“Hopeless” by Colleen Hoover Book Review *spoilers ahead*

This book…I don’t know, it was one that I really wanted to like. I really, truly wanted to like it, but alas, I did not. It was good for the first 100 to 200 pages, then it just took a turn for left field. Like, I don’t even know what was happening towards the end of the book.

First off, I understand that it was a romance novel. It was a fluffy romance novel. I get that. I thought I knew what to expect whenever I went into it and I did like how she included certain themes that are relevant to today’s world, but I did not like how she handled it.

To start with, Holder is a boy who is surrounded by rumors of beating up a gay kid and being sent to juvie. It’s true. He did beat up a kid that was gay, but did not know it at the time. Holder was reacting to the things that the kid had said about his sister. He did not go to juvie, but spend time at his dad’s home in Austin, Texas.

Holder is a boy that I never would have welcomed. He overreacts. He is slightly possessive. He is…well, he’s rude. I don’t care that he was trying to protect Sky from the truth about who she truly was. He’s a rude boy.

He’s also very handsy with Sky. I’ve read New Adult books before, but he was overly handsy. Touching her whenever she was crying. Holding her would have been a sufficient way to soothe her. No doing other things.

He’s not the only one. Sky was very handsy as well. He treats her like dirt. He comes back to her after abandoning her for a month. She forgives him way too easy.

I blame the author. Sky and Holder, towards the end of the book, learned some very upsetting information about who they are. How did they respond? Sexually. I did not feel as though that was the appropriate response. Sky watched her father kill himself (albeit, he was a rapist who had raped his sister, his daughter, and the girl who lived out next door–who turned out to be Holder’s twin sister). Anyone would be shaken up by watching someone point a gun at their head and then shoot themselves. And, Sky and Holder were. To a degree. Not nearly as much as they realistically should have been.

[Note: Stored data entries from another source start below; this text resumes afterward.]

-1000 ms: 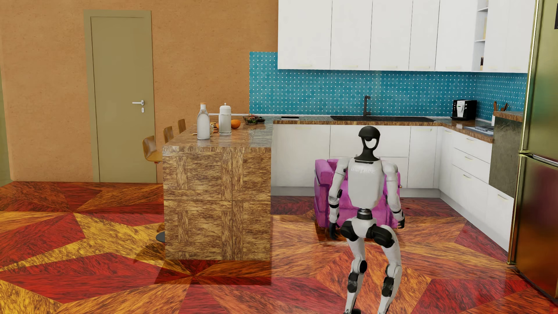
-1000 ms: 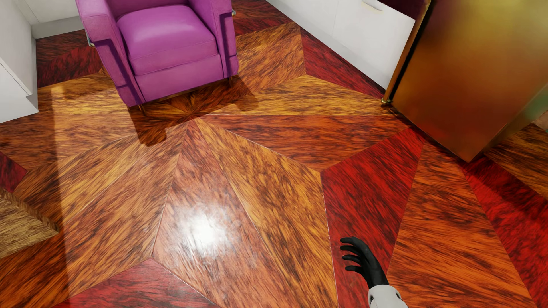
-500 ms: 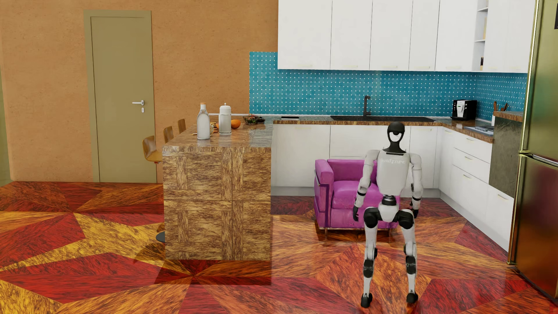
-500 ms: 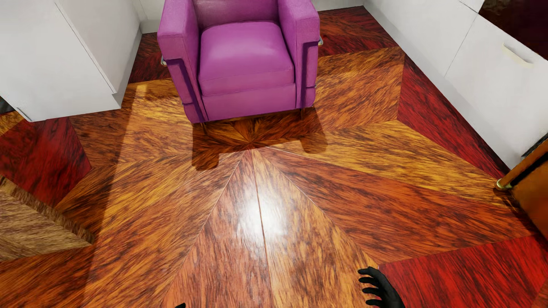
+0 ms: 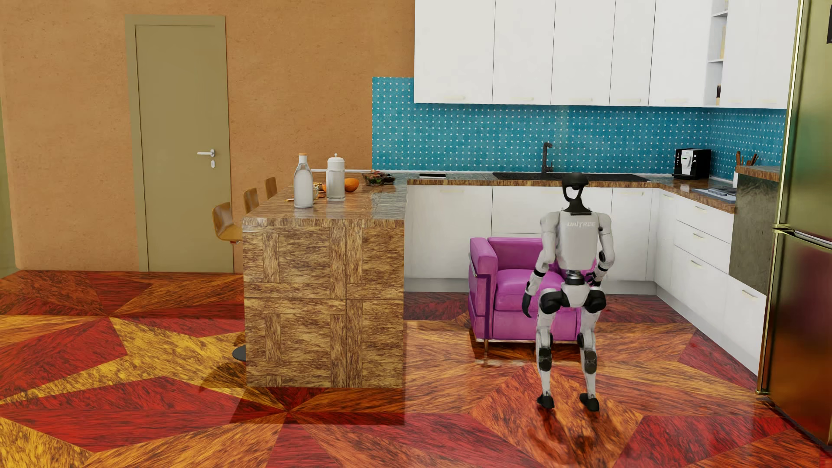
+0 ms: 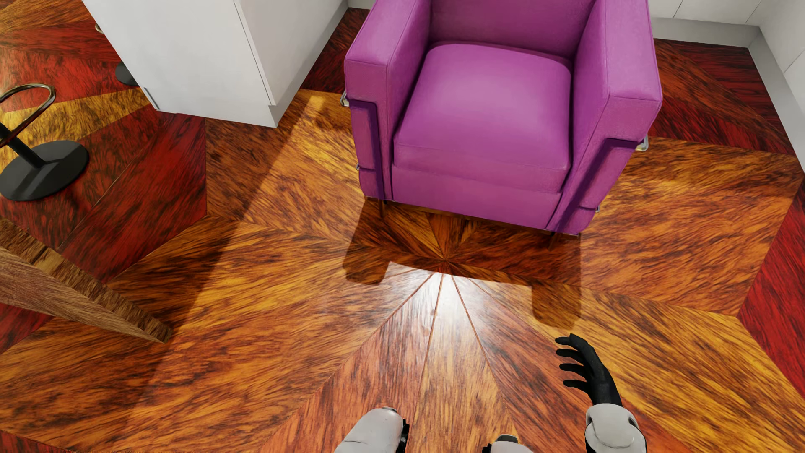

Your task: Walk to the armchair

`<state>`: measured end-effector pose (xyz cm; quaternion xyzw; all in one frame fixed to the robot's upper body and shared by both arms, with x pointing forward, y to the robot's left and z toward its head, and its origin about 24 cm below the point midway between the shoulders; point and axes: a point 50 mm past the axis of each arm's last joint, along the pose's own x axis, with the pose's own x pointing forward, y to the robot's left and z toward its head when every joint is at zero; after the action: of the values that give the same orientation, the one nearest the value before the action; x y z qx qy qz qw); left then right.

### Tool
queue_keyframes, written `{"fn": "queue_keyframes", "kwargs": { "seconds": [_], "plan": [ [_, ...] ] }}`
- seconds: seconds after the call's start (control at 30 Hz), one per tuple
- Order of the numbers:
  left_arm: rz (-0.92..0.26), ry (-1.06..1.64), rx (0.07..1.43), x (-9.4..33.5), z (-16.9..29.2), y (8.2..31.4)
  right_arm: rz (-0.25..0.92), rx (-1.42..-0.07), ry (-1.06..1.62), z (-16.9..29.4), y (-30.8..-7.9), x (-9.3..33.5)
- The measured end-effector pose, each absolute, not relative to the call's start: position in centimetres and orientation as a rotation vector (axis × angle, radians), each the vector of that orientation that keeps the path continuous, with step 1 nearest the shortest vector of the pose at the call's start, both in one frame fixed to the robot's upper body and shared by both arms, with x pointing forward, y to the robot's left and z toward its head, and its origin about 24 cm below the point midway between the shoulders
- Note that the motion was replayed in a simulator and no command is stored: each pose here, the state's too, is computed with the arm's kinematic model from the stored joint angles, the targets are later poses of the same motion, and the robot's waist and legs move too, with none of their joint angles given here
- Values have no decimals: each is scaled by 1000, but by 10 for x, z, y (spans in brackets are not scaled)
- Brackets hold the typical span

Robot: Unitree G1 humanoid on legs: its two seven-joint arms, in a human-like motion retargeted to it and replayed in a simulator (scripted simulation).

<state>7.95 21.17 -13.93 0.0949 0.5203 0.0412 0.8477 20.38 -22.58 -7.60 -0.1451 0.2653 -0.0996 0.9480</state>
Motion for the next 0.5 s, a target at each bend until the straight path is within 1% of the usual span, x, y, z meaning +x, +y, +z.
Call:
{"fn": "queue_keyframes", "kwargs": {
  "seconds": [0.03,0.07,0.1,0.13,0.17,0.2,0.23,0.27,0.3,0.33,0.37,0.4,0.43,0.5],
  "plan": [
    [15,1107,234,76,-141,209,-133,-280,549,-81,-206,208],
    [-85,1121,280,80,-145,204,-67,-252,578,-89,-187,205],
    [-139,1038,321,106,-135,207,-20,-234,601,-94,-181,197],
    [-148,948,319,128,-127,203,6,-229,644,-100,-186,183],
    [-137,845,284,149,-117,194,18,-241,696,-106,-199,167],
    [-129,755,252,165,-110,187,26,-242,758,-113,-207,152],
    [-89,669,185,175,-102,181,10,-252,796,-114,-219,145],
    [-68,620,143,179,-98,180,-33,-241,815,-113,-228,139],
    [-23,618,106,173,-99,187,-58,-211,824,-115,-222,137],
    [-12,662,108,163,-105,193,-54,-181,812,-115,-205,147],
    [-12,723,122,155,-111,197,-44,-177,788,-111,-194,159],
    [0,771,100,149,-116,192,-52,-196,770,-108,-197,167],
    [4,834,91,138,-122,187,-93,-187,757,-106,-205,167],
    [32,912,117,128,-128,195,-111,-178,763,-108,-210,162]
  ]
}}
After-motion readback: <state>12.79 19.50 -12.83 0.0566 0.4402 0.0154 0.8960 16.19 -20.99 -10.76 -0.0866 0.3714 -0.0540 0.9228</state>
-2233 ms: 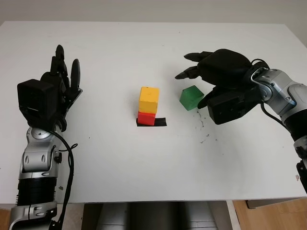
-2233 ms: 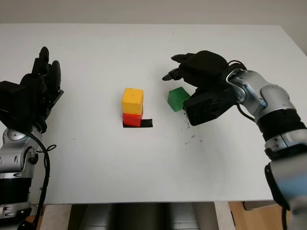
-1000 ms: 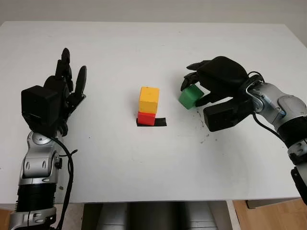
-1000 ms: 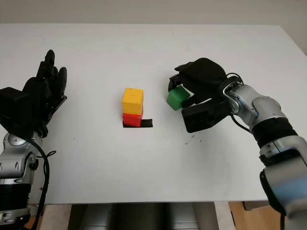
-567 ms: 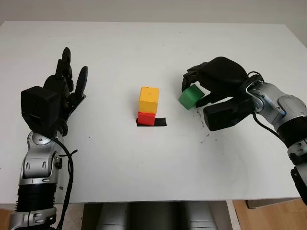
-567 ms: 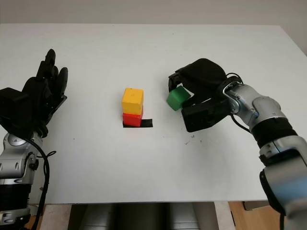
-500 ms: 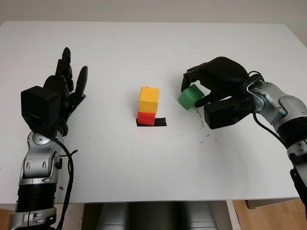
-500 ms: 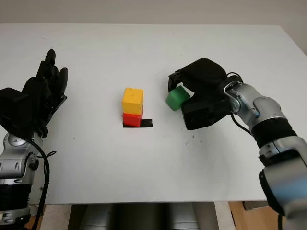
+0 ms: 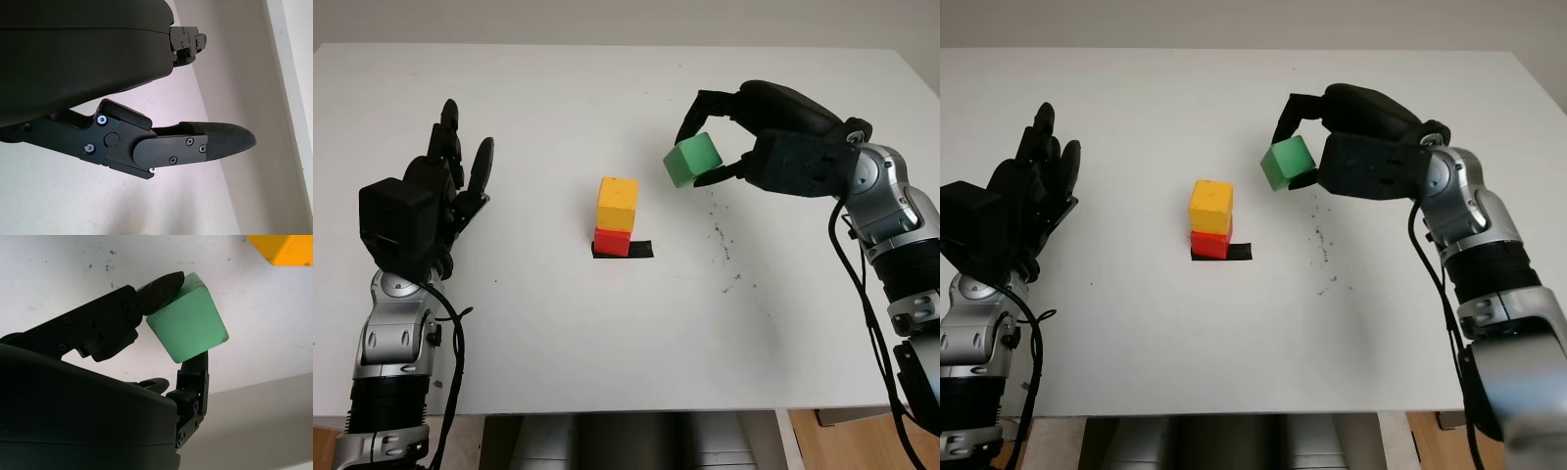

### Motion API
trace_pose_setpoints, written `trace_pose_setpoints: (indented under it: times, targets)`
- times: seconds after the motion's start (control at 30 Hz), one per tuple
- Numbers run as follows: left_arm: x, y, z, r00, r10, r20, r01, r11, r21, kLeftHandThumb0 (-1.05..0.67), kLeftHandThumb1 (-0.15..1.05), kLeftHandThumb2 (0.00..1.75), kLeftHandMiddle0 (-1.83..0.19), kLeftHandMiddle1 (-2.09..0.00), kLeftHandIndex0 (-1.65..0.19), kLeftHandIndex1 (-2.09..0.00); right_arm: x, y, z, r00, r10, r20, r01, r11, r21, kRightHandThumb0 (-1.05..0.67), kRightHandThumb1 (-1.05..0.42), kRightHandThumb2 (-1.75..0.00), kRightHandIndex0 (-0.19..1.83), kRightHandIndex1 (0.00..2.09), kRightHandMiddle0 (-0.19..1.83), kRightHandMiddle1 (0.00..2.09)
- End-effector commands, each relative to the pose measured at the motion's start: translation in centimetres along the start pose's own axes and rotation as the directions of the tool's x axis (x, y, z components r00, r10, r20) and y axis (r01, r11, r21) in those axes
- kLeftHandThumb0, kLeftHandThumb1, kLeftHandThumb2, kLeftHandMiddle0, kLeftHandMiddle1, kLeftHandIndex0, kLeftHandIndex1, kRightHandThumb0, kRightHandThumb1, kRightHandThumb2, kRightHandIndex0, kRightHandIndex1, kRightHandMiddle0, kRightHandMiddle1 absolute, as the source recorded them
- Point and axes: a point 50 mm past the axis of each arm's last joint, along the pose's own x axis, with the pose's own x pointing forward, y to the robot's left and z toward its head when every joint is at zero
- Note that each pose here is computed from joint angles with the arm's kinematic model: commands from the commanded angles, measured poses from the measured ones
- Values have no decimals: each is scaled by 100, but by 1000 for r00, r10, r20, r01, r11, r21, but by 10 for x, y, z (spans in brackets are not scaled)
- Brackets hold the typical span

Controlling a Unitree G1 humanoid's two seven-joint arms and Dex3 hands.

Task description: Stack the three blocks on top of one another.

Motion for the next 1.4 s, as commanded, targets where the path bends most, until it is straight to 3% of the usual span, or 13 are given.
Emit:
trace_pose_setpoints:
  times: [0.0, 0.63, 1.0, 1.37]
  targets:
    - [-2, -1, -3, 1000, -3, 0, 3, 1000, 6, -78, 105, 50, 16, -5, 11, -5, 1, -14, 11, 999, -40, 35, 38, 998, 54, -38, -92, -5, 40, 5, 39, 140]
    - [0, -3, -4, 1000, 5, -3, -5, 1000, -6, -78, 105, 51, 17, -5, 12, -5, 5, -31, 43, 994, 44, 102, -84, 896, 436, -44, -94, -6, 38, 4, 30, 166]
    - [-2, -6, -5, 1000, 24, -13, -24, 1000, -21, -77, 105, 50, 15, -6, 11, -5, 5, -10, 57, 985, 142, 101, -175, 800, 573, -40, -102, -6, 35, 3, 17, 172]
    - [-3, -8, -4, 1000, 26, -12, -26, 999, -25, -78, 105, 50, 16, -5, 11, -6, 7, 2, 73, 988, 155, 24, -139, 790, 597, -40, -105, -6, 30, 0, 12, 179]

Nor did they react realistically to finding out that Sky’s father had raped Holder’s sister. In my opinion, Holder barely had any reaction to the news. He was focused on Sky. Which is fair. She was trying to cope with the fact that she had been kidnapped from her father, but Holder had also just learned some disturbing news, so did he not have the right to react? To grive? To be angry? He had a brief moment, but it was much too brief.

After everything that Holder and Sky have been through, I would think that they would not be as okay as they truly are. I mean, Sky tearing her old room apart is realistic, but she was not as torn up as a normal person would have been. She found out that she had been kidnapped, raped, then that her kidnapper was actually her aunt who was raped by Sky’s father. She found out that the reason she didn’t have access to any technology was because her aunt didn’t want Sky to discover who she really was nor did she want Sky’s father to find them.

I understand that it’s a fictional novel. I know that. However, I felt as though it could have been more realistic. It felt as though Hoover didn’t do any research when she wrote about a character who was a victim of rape. It may have been when Sky was five years old, but she just remembered the events that took place. That is not something that one merely gets over.

This is just a brief summary of the things that bothered me. There were others, but I’ll keep that to myself. To be honest, this is a book that will probably end up in my donation pile. I had high hopes for it and those high hopes were met with severe disappointment.

There’s a second book, told from Holder’s point of view, which I find to be unnecessary because I think we get a pretty good picture of Holder’s thoughts from the first book.